● PROBLEM TO SOLVE:
Of the lines listed below, return exactly those that run from the line containing "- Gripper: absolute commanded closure" through the line containing "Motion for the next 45", both included.

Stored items
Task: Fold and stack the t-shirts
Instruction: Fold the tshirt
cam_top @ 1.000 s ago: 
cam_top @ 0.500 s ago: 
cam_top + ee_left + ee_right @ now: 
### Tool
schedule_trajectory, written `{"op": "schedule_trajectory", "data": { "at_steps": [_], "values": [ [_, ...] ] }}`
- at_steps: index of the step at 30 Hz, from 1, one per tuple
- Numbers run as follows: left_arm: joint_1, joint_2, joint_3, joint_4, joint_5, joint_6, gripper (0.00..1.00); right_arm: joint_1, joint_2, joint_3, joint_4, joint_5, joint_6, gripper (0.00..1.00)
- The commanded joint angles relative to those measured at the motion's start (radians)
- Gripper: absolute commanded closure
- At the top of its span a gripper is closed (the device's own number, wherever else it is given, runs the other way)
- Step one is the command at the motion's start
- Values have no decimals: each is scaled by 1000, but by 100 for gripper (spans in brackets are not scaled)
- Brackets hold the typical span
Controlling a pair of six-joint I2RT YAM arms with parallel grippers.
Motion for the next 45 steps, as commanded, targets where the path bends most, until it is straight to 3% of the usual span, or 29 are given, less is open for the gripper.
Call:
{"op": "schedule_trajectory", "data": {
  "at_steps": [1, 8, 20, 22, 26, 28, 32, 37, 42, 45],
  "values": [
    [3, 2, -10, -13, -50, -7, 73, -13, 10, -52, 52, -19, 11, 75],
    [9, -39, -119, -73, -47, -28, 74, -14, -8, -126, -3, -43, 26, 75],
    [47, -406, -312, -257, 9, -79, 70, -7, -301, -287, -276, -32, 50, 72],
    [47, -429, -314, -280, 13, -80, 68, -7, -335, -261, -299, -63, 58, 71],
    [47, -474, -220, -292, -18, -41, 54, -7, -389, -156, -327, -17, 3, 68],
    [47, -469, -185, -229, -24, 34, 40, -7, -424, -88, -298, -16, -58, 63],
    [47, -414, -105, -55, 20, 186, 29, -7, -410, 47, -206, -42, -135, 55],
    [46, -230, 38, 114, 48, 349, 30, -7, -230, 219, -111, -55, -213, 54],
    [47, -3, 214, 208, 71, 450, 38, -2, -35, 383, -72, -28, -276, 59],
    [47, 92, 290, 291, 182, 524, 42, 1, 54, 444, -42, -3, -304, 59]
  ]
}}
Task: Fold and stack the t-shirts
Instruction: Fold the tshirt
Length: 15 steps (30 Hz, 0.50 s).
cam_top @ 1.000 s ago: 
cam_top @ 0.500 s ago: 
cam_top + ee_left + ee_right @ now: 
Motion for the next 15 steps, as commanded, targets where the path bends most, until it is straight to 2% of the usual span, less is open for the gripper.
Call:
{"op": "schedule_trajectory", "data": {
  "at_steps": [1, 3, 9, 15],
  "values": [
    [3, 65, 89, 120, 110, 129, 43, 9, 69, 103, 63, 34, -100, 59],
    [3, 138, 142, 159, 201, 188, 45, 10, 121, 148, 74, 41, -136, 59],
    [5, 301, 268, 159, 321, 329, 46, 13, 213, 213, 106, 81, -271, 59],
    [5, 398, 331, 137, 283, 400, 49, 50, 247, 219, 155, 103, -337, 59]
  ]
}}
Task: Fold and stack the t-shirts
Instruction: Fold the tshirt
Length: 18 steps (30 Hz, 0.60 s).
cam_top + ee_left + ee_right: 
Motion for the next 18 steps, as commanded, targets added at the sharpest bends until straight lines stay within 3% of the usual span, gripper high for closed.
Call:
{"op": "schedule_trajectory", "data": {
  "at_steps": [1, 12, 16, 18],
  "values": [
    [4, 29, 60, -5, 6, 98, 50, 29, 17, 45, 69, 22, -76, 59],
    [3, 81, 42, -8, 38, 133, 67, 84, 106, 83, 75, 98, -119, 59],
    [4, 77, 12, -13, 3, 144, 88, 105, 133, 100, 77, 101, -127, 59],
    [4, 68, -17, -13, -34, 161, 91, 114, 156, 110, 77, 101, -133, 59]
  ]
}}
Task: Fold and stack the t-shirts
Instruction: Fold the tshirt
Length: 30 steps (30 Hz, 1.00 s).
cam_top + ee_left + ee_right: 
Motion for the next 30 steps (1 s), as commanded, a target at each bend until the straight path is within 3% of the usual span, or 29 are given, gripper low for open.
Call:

● EXERCISE RESULT:
- Gripper: absolute commanded closure
- At the top of its span a gripper is closed (the device's own number, wherever else it is given, runs the other way)
- Step one is the command at the motion's start
- Values have no decimals: each is scaled by 1000, but by 100 for gripper (spans in brackets are not scaled)
- Brackets hold the typical span
Controlling a pair of six-joint I2RT YAM arms with parallel grippers.
Motion for the next 45 steps, as commanded, targets where the path bends most, until it is straight to 3% of the usual span, or 29 are given, less is open for the gripper.

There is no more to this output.